In the city where trouble is always just a blink away military security is visibly present. Leaving Zion mountain in the Old City we ran into this group of security patrol. Boys and a girl with large automatic weapons were walking in the direction of King David’s Tomb. This is what normal life looks like here. I took some pictures. One day there will be peace. This day hasn’t come yet.


12 thoughts on “Jerusalem watch

    • Thank you, Leslie! This one pleased me, although I haven’t mastered my scanner here, and what you see on your screen is losing somewhat when compared to the actual sketch. Life is different here, too often I get to think how blessed we are in the States.

  1. Scary. This is an awesome sketch – and while we are all hoping for peace it seems attitudes will have to shift enormously before it is possible.

    • Good to see you, Casey! And thanks for your comment! The situation here in Israel is not simple for all involved. Interestingly the perspective changes when I observe the life of the country from within. I can see how a lot of reporting is worded and toned for sensation, for the most noise, unfortunately. The reality of life is both calmer and more complex than descriptions we get from news agencies. More objectivity and facts would be very helpful, in my view. And yes, the approaches will have to change to achieve stability, at the moment I just don’t see the readiness for this change on either side.

  2. You did a great job capturing the youth of the subjects on this sketch, I especially noted their quick stride the hair flowing from the young girl.

    Hard to imagine those so young hold the power of life and death strapped to their back.

    • Thank you for the comment, Tom!
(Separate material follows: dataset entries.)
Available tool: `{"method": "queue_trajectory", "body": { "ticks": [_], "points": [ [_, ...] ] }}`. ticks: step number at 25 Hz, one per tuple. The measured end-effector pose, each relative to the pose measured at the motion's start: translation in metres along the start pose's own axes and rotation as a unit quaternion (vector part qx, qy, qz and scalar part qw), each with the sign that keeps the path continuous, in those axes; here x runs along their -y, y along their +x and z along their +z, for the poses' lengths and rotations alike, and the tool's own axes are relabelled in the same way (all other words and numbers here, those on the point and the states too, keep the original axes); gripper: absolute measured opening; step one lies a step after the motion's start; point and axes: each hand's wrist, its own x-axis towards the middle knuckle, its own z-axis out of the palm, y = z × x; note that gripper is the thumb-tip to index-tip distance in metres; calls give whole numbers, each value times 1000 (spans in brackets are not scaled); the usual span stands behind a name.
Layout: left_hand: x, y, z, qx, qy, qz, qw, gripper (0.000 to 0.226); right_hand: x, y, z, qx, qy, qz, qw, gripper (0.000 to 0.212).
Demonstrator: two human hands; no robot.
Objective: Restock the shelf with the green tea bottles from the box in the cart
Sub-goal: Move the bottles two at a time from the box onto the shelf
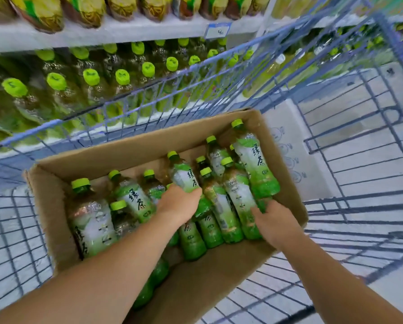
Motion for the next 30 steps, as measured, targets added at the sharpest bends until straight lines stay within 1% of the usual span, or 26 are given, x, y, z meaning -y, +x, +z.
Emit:
{"method": "queue_trajectory", "body": {
  "ticks": [2, 3, 5, 7, 8, 9, 11, 12, 13, 14, 15, 18, 19, 22, 24, 25, 26, 27, 29, 30],
  "points": [
    [-2, 24, 7, -3, -18, -12, 1000, 43, -5, 11, 11, 12, 10, 34, 999, 40],
    [-2, 36, 10, -6, -29, -14, 999, 53, -6, 15, 14, 16, 28, 41, 999, 37],
    [-3, 54, 12, -3, -24, -19, 1000, 67, -6, 19, 14, 17, 53, 39, 998, 27],
    [-2, 68, 12, -12, -18, -21, 1000, 70, -5, 21, 11, 18, 44, 24, 999, 26],
    [-2, 75, 12, -18, -18, -24, 999, 70, -5, 23, 12, 21, 35, 16, 999, 30],
    [-3, 78, 11, -22, -21, -26, 999, 69, -4, 24, 14, 21, 21, 10, 1000, 38],
    [-4, 83, 12, -16, -37, -37, 998, 63, -2, 27, 22, 16, -15, 14, 1000, 65],
    [-3, 85, 12, -9, -50, -44, 998, 63, -3, 30, 27, 8, -11, 23, 1000, 75],
    [-3, 84, 12, -3, -62, -47, 997, 63, -3, 33, 32, 3, 7, 35, 999, 79],
    [-2, 85, 12, -3, -72, -46, 996, 60, -1, 34, 35, 3, 35, 47, 998, 78],
    [-1, 84, 11, -1, -77, -44, 996, 56, 2, 34, 38, 6, 66, 58, 996, 72],
    [6, 83, 12, 12, -68, -29, 997, 47, 5, 30, 47, 48, 152, 79, 984, 46],
    [7, 80, 13, 21, -54, -15, 998, 46, 6, 30, 51, 59, 164, 79, 981, 42],
    [13, 74, 17, 41, -25, 19, 999, 46, 9, 29, 59, 65, 192, 75, 976, 41],
    [24, 80, 20, 46, -51, 24, 997, 60, 9, 30, 60, 55, 197, 71, 976, 41],
    [27, 81, 19, 47, -61, 31, 997, 66, 8, 30, 58, 48, 199, 67, 976, 45],
    [29, 81, 17, 50, -67, 33, 996, 65, 8, 29, 57, 47, 204, 65, 976, 50],
    [28, 71, 12, 57, -76, 46, 994, 56, 9, 27, 54, 51, 212, 59, 974, 53],
    [27, 54, 5, 76, -99, 57, 991, 27, 11, 21, 52, 66, 229, 44, 970, 53],
    [29, 46, 3, 79, -110, 59, 989, 22, 12, 17, 51, 72, 237, 33, 968, 51]
  ]
}}
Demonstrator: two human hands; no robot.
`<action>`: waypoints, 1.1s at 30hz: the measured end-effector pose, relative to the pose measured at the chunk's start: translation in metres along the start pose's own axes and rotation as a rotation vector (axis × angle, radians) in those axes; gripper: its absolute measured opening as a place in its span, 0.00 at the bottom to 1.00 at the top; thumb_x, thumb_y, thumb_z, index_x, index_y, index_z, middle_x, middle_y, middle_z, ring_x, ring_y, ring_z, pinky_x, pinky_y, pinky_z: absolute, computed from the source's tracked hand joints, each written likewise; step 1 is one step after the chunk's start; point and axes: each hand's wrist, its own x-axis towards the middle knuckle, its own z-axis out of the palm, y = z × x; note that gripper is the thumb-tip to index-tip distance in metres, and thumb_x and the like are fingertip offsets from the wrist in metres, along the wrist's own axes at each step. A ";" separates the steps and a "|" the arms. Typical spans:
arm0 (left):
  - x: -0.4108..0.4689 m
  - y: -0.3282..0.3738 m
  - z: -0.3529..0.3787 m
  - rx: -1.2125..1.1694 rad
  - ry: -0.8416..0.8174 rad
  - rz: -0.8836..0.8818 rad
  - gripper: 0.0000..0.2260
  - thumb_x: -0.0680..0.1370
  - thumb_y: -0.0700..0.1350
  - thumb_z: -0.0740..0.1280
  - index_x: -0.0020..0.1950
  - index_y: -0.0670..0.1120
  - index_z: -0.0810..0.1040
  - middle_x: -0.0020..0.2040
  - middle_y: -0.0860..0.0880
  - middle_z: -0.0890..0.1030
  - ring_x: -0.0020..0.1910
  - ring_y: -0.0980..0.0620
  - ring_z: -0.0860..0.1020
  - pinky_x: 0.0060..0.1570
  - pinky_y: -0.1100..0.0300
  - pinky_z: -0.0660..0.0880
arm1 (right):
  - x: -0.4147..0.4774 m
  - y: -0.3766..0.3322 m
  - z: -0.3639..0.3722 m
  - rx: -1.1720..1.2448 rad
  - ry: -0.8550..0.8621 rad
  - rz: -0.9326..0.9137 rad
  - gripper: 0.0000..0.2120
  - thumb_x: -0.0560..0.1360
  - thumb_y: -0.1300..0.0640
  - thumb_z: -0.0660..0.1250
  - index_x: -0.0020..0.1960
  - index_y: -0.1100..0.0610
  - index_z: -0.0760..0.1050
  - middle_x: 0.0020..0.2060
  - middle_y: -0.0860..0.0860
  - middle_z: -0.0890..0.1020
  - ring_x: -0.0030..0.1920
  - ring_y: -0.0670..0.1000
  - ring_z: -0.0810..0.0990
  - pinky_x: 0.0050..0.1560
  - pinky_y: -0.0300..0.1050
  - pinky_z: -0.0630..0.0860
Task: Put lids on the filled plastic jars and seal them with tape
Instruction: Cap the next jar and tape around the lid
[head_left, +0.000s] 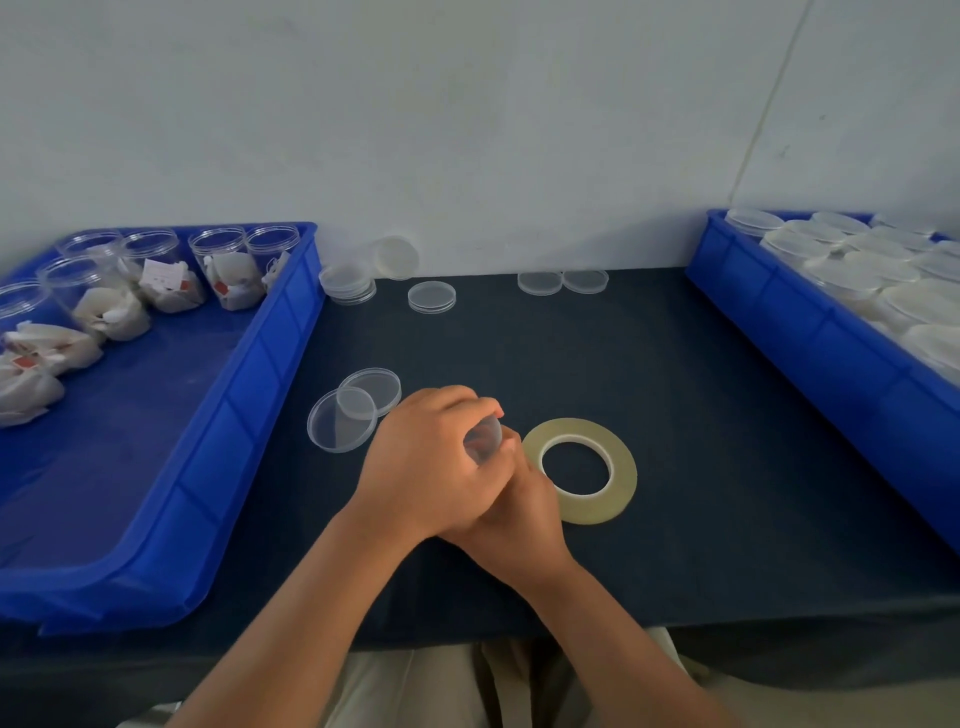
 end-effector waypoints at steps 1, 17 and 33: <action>0.000 -0.001 0.000 -0.001 -0.008 0.017 0.19 0.76 0.58 0.65 0.57 0.49 0.87 0.52 0.54 0.85 0.51 0.52 0.83 0.51 0.58 0.79 | 0.000 0.000 0.000 0.009 -0.004 -0.005 0.34 0.69 0.45 0.82 0.70 0.56 0.76 0.60 0.47 0.81 0.54 0.47 0.83 0.50 0.48 0.81; -0.007 -0.006 0.005 0.044 0.018 0.045 0.20 0.77 0.63 0.64 0.59 0.55 0.87 0.62 0.55 0.84 0.63 0.53 0.79 0.61 0.56 0.77 | -0.007 0.052 -0.086 -0.594 -0.345 0.197 0.48 0.75 0.28 0.66 0.85 0.50 0.53 0.84 0.39 0.50 0.83 0.45 0.50 0.80 0.44 0.56; -0.003 -0.011 -0.004 0.094 0.127 0.300 0.24 0.79 0.66 0.67 0.62 0.50 0.87 0.66 0.48 0.83 0.68 0.45 0.78 0.75 0.38 0.65 | -0.040 -0.009 -0.099 -0.135 -0.009 0.216 0.14 0.79 0.37 0.60 0.47 0.47 0.70 0.36 0.39 0.79 0.31 0.42 0.77 0.29 0.33 0.70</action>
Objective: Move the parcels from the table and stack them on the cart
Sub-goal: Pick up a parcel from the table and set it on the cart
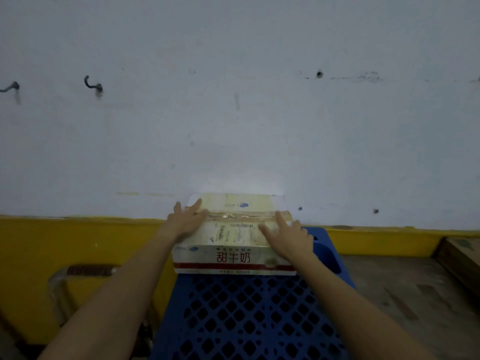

Good to see you visiting! I appreciate your words about their youth – the soldiers were very young indeed, but I didn’t notice myself that it came out in the sketch. I see what you meant now after you put it in words. I am so pleased I managed that!

      I want to mention that actual shooting rarely happens, visible presence of the army is a great preventive measure. But once I witnessed some kind of shouting and waving of arms happening in a group of people dressed in traditional Jewish Orthodox and Arab clothing. A security patrol appeared in a matter of seconds and without raising the guns they began to make metal noises with them. That was enough. Whatever disagreement was happening there fizzled and quarreling people dispersed.

  3. It’s always a little jarring and scary to see men and women dressed and armed like that. Every since 9/11 we now have police officers dressed like that in the streets. My husband being one of them. I always think that someday we will get over our religious differences and live in peace.

    Great sketch. I love how you have them coming around the corner, which to me indicates an element of surprise.

    • Being a post 9/11 Newyorker you clearly understand the complexity of life in Jerusalem better than most. Especially when your husband is with PD. I find that acceptance of a fellow human is still developing in this region. This lack of acceptance shows itself in many tiny daily encounters and irritates me to no end. I keep thinking of Tom Lehrer’s National Brotherhood Week. It would be useful to have it mandated here, at least once a year… 😀

    • Thank you for noticing the stones, Linda! I did play with them a bit. In reality they were ochre and gray tones only. I jazzed them up to set off the olive of solders’ uniforms. I liked how the stones have turned out, glad that you did as well.